═══ Information provided ═══
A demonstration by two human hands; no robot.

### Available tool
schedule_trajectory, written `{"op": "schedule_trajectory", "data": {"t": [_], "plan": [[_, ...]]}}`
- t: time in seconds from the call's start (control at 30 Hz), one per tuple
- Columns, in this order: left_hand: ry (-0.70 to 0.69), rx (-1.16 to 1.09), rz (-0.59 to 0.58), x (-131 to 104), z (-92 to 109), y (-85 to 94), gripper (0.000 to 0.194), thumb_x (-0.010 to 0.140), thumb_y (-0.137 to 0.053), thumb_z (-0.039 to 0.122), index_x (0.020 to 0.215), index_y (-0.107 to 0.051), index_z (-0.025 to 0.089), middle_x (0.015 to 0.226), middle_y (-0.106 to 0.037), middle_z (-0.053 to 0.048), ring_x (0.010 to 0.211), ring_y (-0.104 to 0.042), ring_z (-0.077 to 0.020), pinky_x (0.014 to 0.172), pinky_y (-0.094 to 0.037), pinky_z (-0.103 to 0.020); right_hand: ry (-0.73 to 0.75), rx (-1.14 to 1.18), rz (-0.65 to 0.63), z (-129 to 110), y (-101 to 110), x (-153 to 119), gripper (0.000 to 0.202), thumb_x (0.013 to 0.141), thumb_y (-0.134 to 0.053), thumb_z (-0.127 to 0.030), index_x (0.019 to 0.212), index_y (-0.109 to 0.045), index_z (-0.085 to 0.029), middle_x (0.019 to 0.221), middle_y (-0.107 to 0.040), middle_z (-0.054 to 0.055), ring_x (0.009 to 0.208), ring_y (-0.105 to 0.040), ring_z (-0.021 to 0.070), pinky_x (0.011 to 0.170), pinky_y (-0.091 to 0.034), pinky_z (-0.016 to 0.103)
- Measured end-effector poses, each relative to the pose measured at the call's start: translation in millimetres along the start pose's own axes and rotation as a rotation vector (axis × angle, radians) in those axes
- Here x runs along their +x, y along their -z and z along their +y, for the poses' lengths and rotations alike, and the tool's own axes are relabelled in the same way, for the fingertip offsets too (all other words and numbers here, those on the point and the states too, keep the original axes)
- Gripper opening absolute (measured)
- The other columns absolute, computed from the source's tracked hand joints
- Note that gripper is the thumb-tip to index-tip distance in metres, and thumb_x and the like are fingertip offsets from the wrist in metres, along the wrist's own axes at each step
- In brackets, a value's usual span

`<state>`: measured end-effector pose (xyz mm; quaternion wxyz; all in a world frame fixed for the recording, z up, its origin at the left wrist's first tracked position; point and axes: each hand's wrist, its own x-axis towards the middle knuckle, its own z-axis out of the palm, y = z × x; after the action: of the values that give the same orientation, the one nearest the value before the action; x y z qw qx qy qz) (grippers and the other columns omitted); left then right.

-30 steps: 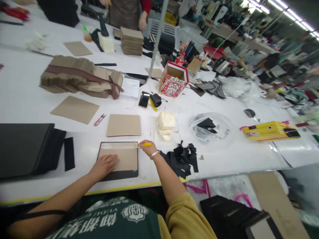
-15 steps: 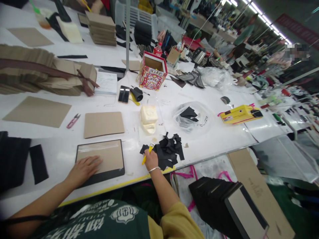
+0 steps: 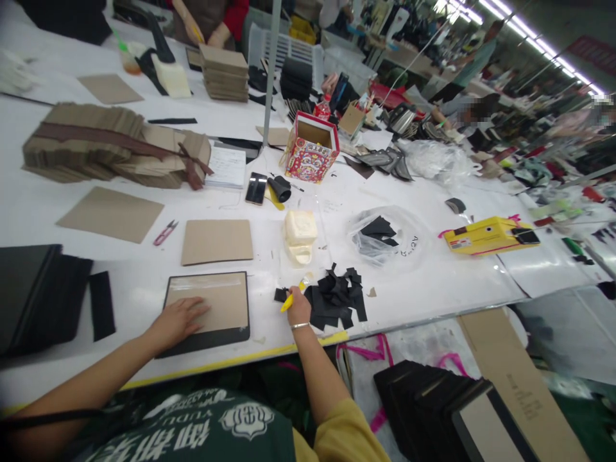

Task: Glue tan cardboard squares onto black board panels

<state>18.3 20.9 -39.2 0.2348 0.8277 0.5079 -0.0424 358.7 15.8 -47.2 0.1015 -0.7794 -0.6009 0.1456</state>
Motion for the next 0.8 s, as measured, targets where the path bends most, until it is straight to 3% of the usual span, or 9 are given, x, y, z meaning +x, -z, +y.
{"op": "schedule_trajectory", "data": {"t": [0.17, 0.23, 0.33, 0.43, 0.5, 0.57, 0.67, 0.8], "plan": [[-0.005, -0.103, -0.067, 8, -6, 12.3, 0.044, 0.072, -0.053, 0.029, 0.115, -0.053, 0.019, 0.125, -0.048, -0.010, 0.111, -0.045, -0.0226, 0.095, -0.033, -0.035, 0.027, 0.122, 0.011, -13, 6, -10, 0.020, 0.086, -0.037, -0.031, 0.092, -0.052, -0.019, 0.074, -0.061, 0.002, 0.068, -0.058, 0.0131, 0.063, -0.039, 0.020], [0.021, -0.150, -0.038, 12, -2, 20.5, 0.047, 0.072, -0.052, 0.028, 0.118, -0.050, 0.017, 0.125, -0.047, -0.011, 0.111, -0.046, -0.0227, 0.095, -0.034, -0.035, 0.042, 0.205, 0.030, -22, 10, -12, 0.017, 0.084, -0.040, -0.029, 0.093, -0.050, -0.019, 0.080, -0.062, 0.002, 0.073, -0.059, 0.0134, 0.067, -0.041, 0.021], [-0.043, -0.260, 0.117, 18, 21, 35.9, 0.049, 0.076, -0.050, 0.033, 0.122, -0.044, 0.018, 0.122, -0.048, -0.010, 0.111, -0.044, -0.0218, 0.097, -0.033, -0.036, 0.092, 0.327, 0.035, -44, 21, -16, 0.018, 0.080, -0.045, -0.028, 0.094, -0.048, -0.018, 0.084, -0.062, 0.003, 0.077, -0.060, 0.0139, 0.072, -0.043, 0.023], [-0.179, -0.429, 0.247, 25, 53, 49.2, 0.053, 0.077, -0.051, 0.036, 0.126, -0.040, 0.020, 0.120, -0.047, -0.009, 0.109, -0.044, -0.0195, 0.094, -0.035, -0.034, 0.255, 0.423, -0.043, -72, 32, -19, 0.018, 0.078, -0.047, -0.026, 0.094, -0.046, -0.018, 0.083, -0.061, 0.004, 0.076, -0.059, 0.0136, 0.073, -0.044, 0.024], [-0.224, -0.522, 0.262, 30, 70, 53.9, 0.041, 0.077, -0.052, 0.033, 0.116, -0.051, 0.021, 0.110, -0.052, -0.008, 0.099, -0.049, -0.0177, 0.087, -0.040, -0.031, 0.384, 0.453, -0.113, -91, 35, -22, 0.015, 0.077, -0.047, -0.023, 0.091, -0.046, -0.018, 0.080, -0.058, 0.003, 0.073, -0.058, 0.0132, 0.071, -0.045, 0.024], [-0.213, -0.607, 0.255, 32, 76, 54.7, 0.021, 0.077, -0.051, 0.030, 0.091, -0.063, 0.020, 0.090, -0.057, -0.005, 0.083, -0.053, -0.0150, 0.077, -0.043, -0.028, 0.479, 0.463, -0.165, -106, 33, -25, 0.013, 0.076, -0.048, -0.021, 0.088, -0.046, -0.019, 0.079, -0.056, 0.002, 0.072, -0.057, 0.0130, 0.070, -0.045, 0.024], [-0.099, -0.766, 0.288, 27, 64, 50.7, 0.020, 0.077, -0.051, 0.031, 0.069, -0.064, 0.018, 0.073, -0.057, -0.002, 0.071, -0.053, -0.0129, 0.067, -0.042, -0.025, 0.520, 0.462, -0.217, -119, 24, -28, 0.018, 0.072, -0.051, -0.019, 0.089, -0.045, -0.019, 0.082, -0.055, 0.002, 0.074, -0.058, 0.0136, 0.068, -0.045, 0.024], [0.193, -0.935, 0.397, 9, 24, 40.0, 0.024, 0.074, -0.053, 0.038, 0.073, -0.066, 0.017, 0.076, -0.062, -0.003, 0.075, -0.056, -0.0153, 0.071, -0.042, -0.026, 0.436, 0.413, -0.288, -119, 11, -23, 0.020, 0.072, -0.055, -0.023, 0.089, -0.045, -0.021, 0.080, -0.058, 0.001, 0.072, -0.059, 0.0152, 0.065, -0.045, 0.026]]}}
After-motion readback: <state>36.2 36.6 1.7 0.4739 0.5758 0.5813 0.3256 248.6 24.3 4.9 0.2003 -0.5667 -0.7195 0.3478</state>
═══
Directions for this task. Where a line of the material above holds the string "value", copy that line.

Written response.
- In brackets, a value's usual span
`<state>`: measured end-effector pose (xyz mm; quaternion wxyz; all in a world frame fixed for the recording, z up, its origin at the left wrist's first tracked position; point and axes: each hand's wrist, its own x-axis towards the middle knuckle, its own z-axis out of the palm, y = z × x; after the action: of the values that give the same orientation, the one nearest the value before the action; x y z qw qx qy qz) (grippers and the other columns omitted); left then right.

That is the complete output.